_Exercise directions_
Every entry that follows should be output exactly, and every image in it left out.

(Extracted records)
┄┄┄┄┄┄┄┄┄┄┄┄┄┄┄┄┄┄┄┄

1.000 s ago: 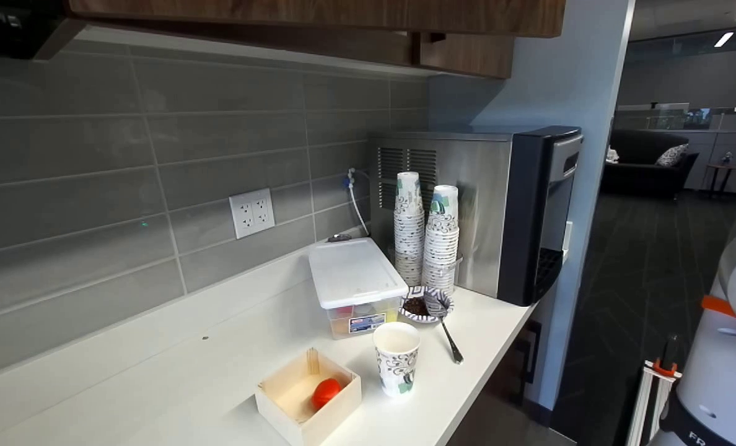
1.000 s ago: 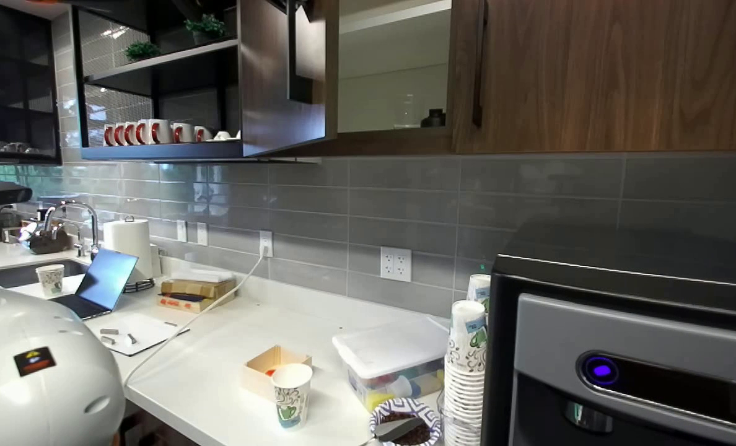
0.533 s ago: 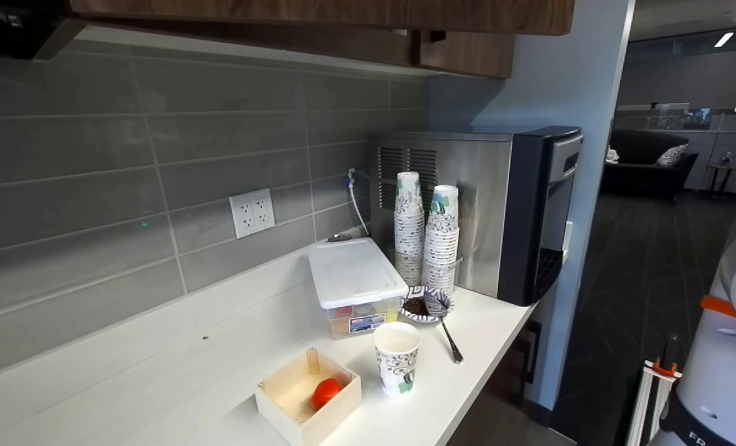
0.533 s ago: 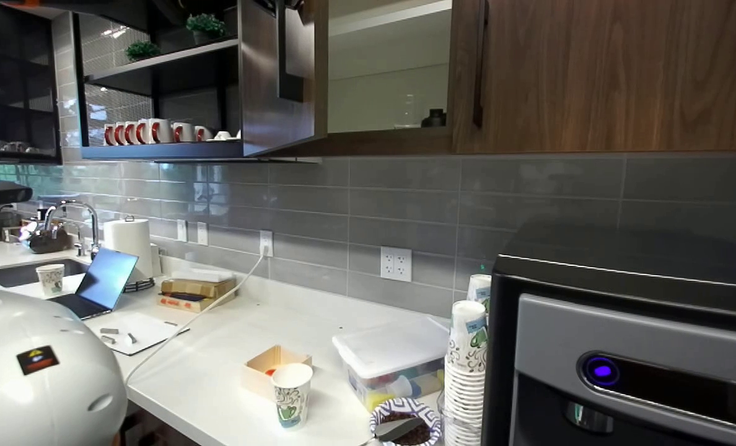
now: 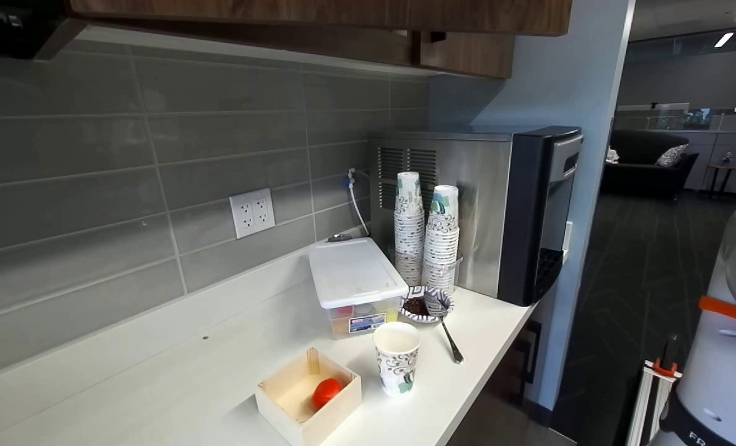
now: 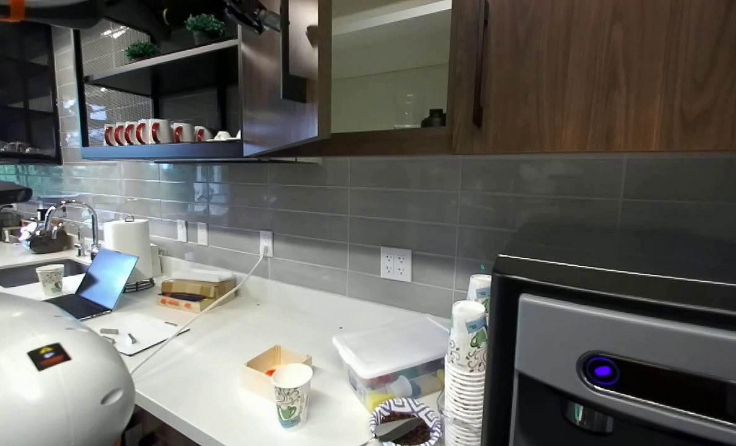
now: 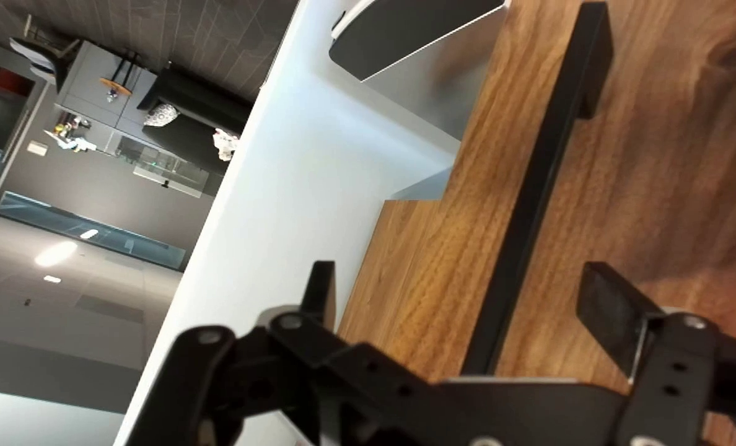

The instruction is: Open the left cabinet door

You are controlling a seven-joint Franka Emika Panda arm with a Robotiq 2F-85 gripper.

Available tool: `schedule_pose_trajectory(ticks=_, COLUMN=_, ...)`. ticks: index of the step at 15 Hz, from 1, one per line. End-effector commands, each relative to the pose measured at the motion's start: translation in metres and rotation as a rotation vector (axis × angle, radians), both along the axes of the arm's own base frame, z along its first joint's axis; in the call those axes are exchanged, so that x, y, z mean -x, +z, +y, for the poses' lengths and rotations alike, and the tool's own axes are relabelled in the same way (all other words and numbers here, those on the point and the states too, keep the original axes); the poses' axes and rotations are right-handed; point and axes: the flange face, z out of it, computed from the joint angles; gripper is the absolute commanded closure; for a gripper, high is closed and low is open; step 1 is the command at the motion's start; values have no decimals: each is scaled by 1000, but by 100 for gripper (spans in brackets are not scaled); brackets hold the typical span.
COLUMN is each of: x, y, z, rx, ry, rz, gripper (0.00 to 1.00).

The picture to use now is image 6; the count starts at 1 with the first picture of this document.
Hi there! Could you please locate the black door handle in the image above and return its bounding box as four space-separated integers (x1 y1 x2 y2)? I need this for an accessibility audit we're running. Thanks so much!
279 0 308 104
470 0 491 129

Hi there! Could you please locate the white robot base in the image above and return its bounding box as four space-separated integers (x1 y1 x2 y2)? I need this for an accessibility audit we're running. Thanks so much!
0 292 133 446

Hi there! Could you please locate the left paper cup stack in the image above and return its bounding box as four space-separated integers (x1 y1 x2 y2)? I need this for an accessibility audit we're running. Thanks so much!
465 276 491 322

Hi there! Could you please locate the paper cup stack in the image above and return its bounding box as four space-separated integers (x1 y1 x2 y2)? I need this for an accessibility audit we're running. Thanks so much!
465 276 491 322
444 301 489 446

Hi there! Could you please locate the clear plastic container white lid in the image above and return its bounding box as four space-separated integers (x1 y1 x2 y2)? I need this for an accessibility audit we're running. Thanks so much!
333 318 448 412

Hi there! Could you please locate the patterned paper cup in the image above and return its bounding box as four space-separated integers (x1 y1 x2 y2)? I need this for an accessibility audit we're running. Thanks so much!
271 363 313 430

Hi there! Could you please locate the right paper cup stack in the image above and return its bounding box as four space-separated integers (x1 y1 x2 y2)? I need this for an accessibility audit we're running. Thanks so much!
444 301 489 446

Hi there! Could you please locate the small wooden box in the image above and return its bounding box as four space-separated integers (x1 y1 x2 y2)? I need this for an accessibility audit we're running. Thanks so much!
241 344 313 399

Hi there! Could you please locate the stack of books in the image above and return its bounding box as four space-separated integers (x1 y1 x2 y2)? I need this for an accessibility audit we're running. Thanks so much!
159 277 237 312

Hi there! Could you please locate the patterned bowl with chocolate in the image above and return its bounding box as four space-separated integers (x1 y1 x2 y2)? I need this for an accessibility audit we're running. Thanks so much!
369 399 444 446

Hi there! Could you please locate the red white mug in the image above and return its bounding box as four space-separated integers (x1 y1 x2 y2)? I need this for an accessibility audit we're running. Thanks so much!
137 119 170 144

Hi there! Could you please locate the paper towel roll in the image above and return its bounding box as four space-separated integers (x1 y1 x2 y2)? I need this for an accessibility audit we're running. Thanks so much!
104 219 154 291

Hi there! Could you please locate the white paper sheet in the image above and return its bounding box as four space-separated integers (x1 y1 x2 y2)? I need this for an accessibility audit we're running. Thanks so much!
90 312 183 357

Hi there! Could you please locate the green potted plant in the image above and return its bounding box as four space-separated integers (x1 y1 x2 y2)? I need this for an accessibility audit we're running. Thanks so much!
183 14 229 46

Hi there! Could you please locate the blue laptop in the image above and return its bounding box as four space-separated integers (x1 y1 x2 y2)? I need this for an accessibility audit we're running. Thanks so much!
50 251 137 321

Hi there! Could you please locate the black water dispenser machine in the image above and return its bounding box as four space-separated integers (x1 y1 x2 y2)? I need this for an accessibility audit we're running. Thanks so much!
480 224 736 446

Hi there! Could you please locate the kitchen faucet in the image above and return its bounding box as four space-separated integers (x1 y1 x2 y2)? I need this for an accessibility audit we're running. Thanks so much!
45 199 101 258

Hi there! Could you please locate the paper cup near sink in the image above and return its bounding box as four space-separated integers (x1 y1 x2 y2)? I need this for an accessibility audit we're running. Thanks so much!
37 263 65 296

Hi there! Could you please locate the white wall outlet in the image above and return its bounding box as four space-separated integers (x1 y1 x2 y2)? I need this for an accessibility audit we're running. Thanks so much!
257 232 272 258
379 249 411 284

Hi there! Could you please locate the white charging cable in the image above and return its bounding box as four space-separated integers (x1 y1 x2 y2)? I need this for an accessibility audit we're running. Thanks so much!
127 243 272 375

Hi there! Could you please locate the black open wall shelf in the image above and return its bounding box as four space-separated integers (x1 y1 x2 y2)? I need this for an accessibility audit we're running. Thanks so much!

┄┄┄┄┄┄┄┄┄┄┄┄┄┄┄┄┄┄┄┄

_Result for this task_
1.000 s ago: 
1.000 s ago: 
0.533 s ago: 
0.533 s ago: 
now: 
now: 
now: 

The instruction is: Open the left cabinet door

You are controlling a seven-joint Franka Emika Panda arm with a Robotiq 2F-85 gripper.

Available tool: `schedule_pose_trajectory(ticks=_, COLUMN=_, ...)`. ticks: index of the step at 15 Hz, from 1, one per line. End-effector commands, each relative to the pose measured at the motion's start: translation in metres and rotation as a rotation vector (axis × angle, radians), both along the axes of the arm's own base frame, z along its first joint's axis; in the call those axes are exchanged, so that x, y, z mean -x, +z, +y, for the poses' lengths and rotations alike, and the tool's own axes are relabelled in the same way (all other words and numbers here, those on the point and the states too, keep the original axes); the poses' axes and rotations are right-handed; point and axes: the flange face, z out of it, computed from the joint angles; gripper is the absolute commanded closure; for a gripper, high is closed and low is open; step 1 is the command at the motion's start; values have no decimals: each is scaled by 1000, but by 100 for gripper (spans in brackets are not scaled); brackets hold the typical span.
COLUMN is each of: x, y, z, rx, ry, rz, gripper (0.00 to 1.00).

The picture to use now is image 6; the count starts at 1 with the first picture of this document.
Hi there! Could you please locate the black door handle in the image above and return its bounding box as four space-separated integers (x1 y1 x2 y2)? I need this for an accessibility audit we're running. Thanks so much!
279 0 308 104
470 0 491 129

Hi there! Could you please locate the white robot base in the image above and return its bounding box as four space-separated integers (x1 y1 x2 y2)? I need this for an accessibility audit we're running. Thanks so much!
0 292 133 446

Hi there! Could you please locate the left paper cup stack in the image above and return its bounding box as four space-separated integers (x1 y1 x2 y2)? I need this for an accessibility audit we're running. Thanks so much!
465 276 491 322

Hi there! Could you please locate the paper cup stack in the image above and return its bounding box as four space-separated integers (x1 y1 x2 y2)? I need this for an accessibility audit we're running. Thanks so much!
465 276 491 322
444 301 489 446

Hi there! Could you please locate the clear plastic container white lid in the image above and return its bounding box as four space-separated integers (x1 y1 x2 y2)? I need this for an accessibility audit we're running. Thanks so much!
333 318 448 412

Hi there! Could you please locate the patterned paper cup in the image above and return its bounding box as four space-separated integers (x1 y1 x2 y2)? I need this for an accessibility audit we're running. Thanks so much!
271 363 313 430

Hi there! Could you please locate the right paper cup stack in the image above and return its bounding box as four space-separated integers (x1 y1 x2 y2)? I need this for an accessibility audit we're running. Thanks so much!
444 301 489 446

Hi there! Could you please locate the small wooden box in the image above and return its bounding box as four space-separated integers (x1 y1 x2 y2)? I need this for an accessibility audit we're running. Thanks so much!
241 344 313 399

Hi there! Could you please locate the stack of books in the image above and return its bounding box as four space-separated integers (x1 y1 x2 y2)? I need this for an accessibility audit we're running. Thanks so much!
159 277 237 312

Hi there! Could you please locate the patterned bowl with chocolate in the image above and return its bounding box as four space-separated integers (x1 y1 x2 y2)? I need this for an accessibility audit we're running. Thanks so much!
369 399 444 446

Hi there! Could you please locate the red white mug in the image above and return its bounding box as four space-separated integers (x1 y1 x2 y2)? I need this for an accessibility audit we're running. Thanks so much!
137 119 170 144

Hi there! Could you please locate the paper towel roll in the image above and return its bounding box as four space-separated integers (x1 y1 x2 y2)? I need this for an accessibility audit we're running. Thanks so much!
104 219 154 291

Hi there! Could you please locate the white paper sheet in the image above and return its bounding box as four space-separated integers (x1 y1 x2 y2)? I need this for an accessibility audit we're running. Thanks so much!
90 312 183 357

Hi there! Could you please locate the green potted plant in the image above and return its bounding box as four space-separated integers (x1 y1 x2 y2)? I need this for an accessibility audit we're running. Thanks so much!
183 14 229 46

Hi there! Could you please locate the blue laptop in the image above and return its bounding box as four space-separated integers (x1 y1 x2 y2)? I need this for an accessibility audit we're running. Thanks so much!
50 251 137 321

Hi there! Could you please locate the black water dispenser machine in the image above and return its bounding box as four space-separated integers (x1 y1 x2 y2)? I need this for an accessibility audit we're running. Thanks so much!
480 224 736 446

Hi there! Could you please locate the kitchen faucet in the image above and return its bounding box as four space-separated integers (x1 y1 x2 y2)? I need this for an accessibility audit we're running. Thanks so much!
45 199 101 258

Hi there! Could you please locate the paper cup near sink in the image above and return its bounding box as four space-separated integers (x1 y1 x2 y2)? I need this for an accessibility audit we're running. Thanks so much!
37 263 65 296

Hi there! Could you please locate the white wall outlet in the image above and return its bounding box as four space-separated integers (x1 y1 x2 y2)? I need this for an accessibility audit we're running. Thanks so much!
257 232 272 258
379 249 411 284

Hi there! Could you please locate the white charging cable in the image above and return its bounding box as four space-separated integers (x1 y1 x2 y2)? I need this for an accessibility audit we're running. Thanks so much!
127 243 272 375

Hi there! Could you please locate the black open wall shelf in the image above and return its bounding box as four space-separated integers (x1 y1 x2 y2)? I need this for an accessibility audit we're running. Thanks so much!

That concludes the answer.